-- GIVEN RECORDS --
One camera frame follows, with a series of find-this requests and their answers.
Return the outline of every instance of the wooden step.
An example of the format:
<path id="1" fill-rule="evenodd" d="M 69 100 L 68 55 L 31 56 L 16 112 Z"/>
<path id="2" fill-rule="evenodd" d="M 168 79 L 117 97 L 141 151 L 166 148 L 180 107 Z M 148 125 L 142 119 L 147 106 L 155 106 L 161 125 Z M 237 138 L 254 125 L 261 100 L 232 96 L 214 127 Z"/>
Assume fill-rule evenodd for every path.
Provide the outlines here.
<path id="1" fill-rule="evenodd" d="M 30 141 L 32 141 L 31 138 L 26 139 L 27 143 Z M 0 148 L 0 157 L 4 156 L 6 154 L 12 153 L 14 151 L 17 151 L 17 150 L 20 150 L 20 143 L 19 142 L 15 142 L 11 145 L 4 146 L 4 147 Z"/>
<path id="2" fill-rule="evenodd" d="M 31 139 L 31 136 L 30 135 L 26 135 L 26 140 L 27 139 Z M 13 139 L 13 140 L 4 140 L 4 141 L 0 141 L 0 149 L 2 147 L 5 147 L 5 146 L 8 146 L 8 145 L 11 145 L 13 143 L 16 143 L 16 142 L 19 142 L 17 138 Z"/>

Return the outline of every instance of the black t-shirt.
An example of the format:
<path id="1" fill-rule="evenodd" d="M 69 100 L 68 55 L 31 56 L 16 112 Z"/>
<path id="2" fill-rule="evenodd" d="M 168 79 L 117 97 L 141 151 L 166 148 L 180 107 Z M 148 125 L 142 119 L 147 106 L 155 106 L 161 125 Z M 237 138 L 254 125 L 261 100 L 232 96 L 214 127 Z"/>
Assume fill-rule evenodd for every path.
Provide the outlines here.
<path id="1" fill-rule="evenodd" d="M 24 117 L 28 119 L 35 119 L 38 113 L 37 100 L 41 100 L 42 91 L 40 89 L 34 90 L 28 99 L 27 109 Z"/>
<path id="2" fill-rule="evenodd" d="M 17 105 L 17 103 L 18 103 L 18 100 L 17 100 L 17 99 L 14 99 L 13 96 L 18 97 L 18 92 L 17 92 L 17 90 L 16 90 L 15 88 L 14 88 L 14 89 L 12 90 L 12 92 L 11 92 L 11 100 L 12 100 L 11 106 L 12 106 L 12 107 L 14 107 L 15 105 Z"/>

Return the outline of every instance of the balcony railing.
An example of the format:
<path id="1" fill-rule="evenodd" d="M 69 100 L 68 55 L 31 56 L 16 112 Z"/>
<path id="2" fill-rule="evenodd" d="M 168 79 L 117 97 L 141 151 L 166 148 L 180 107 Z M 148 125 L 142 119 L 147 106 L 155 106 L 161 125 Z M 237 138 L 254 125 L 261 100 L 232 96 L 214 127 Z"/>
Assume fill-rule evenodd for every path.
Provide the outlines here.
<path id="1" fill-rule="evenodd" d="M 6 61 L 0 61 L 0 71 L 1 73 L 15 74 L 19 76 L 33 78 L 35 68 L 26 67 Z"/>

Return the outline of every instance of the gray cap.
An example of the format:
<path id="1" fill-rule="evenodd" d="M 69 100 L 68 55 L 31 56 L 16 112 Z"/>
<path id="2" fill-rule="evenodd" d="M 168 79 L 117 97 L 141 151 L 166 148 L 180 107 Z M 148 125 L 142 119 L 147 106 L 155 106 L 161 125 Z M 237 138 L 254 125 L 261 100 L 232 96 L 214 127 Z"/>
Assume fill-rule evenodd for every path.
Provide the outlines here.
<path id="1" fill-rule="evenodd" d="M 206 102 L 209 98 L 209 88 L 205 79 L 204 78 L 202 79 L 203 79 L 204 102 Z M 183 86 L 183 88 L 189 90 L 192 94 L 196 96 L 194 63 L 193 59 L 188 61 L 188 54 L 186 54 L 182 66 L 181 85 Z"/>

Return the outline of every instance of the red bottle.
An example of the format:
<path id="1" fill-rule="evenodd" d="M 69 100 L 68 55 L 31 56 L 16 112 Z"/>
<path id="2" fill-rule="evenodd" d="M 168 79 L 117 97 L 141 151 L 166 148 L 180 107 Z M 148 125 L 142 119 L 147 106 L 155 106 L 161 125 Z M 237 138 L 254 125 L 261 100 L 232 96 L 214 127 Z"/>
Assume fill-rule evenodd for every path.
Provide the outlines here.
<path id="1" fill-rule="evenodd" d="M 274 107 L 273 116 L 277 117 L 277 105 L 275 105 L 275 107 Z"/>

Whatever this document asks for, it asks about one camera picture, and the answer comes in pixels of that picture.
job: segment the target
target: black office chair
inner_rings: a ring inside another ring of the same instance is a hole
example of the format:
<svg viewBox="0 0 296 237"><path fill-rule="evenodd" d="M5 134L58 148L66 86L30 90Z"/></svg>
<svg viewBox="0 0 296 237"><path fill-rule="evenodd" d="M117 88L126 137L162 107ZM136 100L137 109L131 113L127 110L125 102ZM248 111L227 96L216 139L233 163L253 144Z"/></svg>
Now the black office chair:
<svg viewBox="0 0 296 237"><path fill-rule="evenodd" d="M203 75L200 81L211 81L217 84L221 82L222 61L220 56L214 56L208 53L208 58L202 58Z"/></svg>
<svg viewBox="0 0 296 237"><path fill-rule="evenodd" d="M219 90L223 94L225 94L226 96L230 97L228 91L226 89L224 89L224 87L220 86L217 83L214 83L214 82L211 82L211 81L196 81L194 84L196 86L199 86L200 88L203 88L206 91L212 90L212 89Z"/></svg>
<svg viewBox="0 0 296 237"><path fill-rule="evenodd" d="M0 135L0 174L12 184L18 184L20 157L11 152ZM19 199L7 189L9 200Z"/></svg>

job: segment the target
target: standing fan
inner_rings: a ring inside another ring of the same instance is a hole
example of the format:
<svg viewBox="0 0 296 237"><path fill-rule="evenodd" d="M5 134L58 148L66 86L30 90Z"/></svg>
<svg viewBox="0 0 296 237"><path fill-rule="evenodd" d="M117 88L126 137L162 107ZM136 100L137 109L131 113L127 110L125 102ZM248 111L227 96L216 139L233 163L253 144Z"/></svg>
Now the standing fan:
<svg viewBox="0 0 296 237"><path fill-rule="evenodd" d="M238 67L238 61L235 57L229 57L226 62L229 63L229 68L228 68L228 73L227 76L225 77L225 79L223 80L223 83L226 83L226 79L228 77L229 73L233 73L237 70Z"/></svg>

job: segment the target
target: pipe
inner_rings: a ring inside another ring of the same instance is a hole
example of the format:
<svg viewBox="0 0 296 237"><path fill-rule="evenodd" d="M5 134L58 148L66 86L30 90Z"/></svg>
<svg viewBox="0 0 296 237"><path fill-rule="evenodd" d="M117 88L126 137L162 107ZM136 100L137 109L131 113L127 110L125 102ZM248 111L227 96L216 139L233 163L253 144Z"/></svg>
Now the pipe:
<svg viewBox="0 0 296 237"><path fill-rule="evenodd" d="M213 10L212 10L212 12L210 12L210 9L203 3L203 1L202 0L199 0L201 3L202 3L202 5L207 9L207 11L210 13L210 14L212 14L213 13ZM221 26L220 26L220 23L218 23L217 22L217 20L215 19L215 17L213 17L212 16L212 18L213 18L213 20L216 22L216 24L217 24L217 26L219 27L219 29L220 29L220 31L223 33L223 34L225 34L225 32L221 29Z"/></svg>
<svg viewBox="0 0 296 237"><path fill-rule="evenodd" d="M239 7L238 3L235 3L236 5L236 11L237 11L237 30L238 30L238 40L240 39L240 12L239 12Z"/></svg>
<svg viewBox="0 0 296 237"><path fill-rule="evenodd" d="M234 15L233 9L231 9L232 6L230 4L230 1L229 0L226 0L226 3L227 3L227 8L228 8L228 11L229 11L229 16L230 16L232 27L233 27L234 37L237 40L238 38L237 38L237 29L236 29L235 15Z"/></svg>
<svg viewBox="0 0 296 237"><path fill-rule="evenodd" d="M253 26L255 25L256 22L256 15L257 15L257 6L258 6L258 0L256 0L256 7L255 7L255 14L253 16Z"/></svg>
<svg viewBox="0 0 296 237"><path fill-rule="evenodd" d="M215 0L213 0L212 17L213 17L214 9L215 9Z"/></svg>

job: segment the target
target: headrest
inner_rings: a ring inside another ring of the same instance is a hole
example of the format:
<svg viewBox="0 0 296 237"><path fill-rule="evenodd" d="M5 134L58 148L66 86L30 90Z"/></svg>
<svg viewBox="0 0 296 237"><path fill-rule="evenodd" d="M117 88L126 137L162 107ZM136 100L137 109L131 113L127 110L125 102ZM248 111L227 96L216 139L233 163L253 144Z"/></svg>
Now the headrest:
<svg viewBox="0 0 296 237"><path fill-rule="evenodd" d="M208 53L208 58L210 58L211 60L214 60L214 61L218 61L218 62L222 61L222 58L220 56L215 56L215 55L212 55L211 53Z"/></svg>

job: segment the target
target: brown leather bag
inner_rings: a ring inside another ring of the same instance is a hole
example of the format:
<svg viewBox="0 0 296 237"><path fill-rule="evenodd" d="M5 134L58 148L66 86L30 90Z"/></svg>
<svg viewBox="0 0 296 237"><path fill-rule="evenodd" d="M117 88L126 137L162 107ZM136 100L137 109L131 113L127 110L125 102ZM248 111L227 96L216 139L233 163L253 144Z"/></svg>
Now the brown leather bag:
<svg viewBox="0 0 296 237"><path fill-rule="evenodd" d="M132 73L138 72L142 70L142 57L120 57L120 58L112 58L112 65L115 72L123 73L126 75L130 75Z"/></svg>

-- YOUR INSTRUCTIONS --
If a line in the material above contains the word "this", copy it.

-- PROBLEM SOLUTION --
One camera frame follows, with a series of find-this requests and their answers.
Whatever this document asks for, it asks about one camera picture, and the answer comes in pixels of that picture.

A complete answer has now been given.